WildFake: A Large-scale Challenging Dataset for AI-Generated Images Detection

Yan Hong,Jianfu Zhang
2024-02-19
Abstract:The extraordinary ability of generative models enabled the generation of images with such high quality that human beings cannot distinguish Artificial Intelligence (AI) generated images from real-life photographs. The development of generation techniques opened up new opportunities but concurrently introduced potential risks to privacy, authenticity, and security. Therefore, the task of detecting AI-generated imagery is of paramount importance to prevent illegal activities. To assess the generalizability and robustness of AI-generated image detection, we present a large-scale dataset, referred to as WildFake, comprising state-of-the-art generators, diverse object categories, and real-world applications. WildFake dataset has the following advantages: 1) Rich Content with Wild collection: WildFake collects fake images from the open-source community, enriching its diversity with a broad range of image classes and image styles. 2) Hierarchical structure: WildFake contains fake images synthesized by different types of generators from GANs, diffusion models, to other generative models. These key strengths enhance the generalization and robustness of detectors trained on WildFake, thereby demonstrating WildFake's considerable relevance and effectiveness for AI-generated detectors in real-world scenarios.

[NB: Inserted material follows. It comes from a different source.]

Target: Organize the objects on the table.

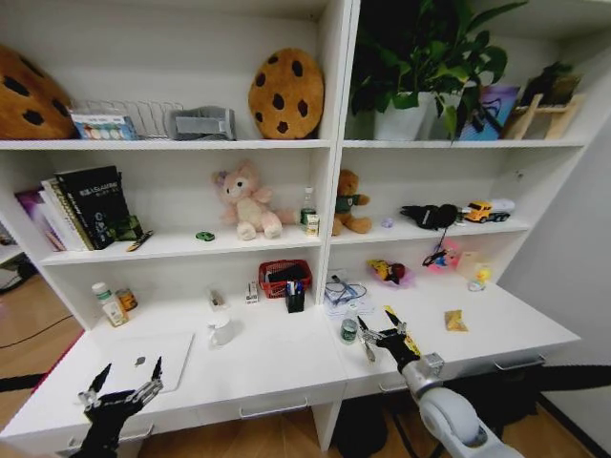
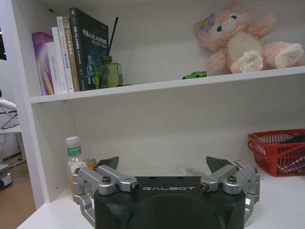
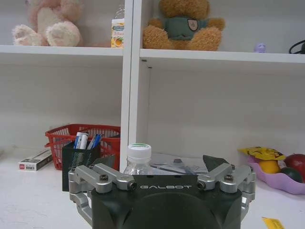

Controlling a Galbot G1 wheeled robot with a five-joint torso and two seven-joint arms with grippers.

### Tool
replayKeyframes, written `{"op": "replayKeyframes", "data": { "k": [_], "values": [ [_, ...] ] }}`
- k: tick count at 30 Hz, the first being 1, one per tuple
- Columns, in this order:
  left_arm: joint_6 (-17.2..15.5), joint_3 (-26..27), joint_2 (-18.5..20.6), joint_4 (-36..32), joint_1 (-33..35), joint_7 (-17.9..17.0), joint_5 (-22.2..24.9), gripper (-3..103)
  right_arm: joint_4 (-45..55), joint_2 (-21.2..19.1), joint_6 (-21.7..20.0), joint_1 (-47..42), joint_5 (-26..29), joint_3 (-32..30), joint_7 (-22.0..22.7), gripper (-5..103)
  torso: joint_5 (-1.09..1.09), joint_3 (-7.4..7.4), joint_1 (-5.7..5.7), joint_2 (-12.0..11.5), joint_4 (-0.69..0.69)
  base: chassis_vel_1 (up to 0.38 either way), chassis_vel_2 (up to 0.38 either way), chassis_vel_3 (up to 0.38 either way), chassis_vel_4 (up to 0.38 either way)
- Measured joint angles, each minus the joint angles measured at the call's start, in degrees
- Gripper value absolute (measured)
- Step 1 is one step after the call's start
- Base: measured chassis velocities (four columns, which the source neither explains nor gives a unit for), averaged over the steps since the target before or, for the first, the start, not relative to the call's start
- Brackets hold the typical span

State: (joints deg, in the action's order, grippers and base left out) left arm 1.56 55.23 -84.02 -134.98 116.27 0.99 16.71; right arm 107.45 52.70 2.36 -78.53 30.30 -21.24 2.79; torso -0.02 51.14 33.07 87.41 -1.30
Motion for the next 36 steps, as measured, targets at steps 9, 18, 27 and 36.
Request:
{"op": "replayKeyframes", "data": {
  "k": [9, 18, 27, 36],
  "values": [
    [0.00, -0.01, -0.01, 0.00, 0.00, 0.02, 0.00, 100, -6.31, -0.28, -1.03, 9.53, 1.00, 8.27, -0.09, 100, 0.01, -0.01, -0.01, 0.00, 0.01, 0.000, 0.000, 0.000, 0.000],
    [0.00, -0.01, -0.01, 0.00, 0.00, 0.02, 0.00, 100, -8.53, 1.72, -1.74, 10.03, 0.10, 10.16, -1.94, 90, 0.02, 0.00, -0.01, 0.00, 0.00, 0.000, 0.000, 0.000, 0.000],
    [0.00, -0.01, -0.01, 0.00, 0.00, 0.02, 0.00, 100, -8.44, 2.11, -1.16, 9.88, 0.08, 9.08, -2.21, 57, 0.01, -0.01, -0.01, 0.01, 0.00, 0.000, 0.000, 0.000, 0.000],
    [0.00, -0.01, -0.01, 0.00, 0.00, 0.02, 0.00, 100, -7.41, 1.29, -0.99, 8.74, 0.49, 7.42, -2.98, 29, 0.02, -0.01, -0.01, 0.01, 0.00, 0.000, 0.000, 0.000, 0.000]
  ]
}}
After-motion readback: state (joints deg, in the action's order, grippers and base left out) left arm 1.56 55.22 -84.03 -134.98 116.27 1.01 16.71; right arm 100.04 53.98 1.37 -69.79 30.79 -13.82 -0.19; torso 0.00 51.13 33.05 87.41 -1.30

Moreover, our extensive evaluation experiments are tailored to yield profound insights into the capabilities of different levels of generative models, a distinctive advantage afforded by WildFake's unique hierarchical structure.
Computer Vision and Pattern Recognition
What problem does this paper attempt to address?
This paper focuses on how to detect images generated by artificial intelligence, especially those high-quality images produced by various advanced generative models such as Generative Adversarial Networks (GANs) and Diffusion Models (DMs). As these technologies continue to advance, the recognition of forged images becomes increasingly important because they can be used to spread false information and influence public opinion. The current detection methods have limited effectiveness in dealing with unseen generative models. To overcome this challenge, the paper proposes a large-scale dataset called WildFake, which contains diverse and high-quality forged images from the open-source community, covering various image categories and styles. The dataset is characterized by a rich hierarchy, including different types of generators, different architectures, personalized weights, and different versions of the same model series. This design allows the detector to have better generalization ability and robustness after training, to adapt to the complex and diverse situations in the real world. Compared to existing datasets, the WildFake dataset has significant advantages because it is not limited to one or two generators and includes a wider range of categories and high-quality user-generated images. The paper evaluates the performance of detectors trained on WildFake through a series of experiments and tests their robustness under degradation conditions. In addition, the unique hierarchical structure of WildFake enables in-depth analysis of the capabilities of different levels of generators. In summary, the goal of this paper is to promote the development of more effective techniques for detecting artificially generated images by creating the WildFake dataset, in order to address the challenges brought by constantly evolving forgery image generation technologies.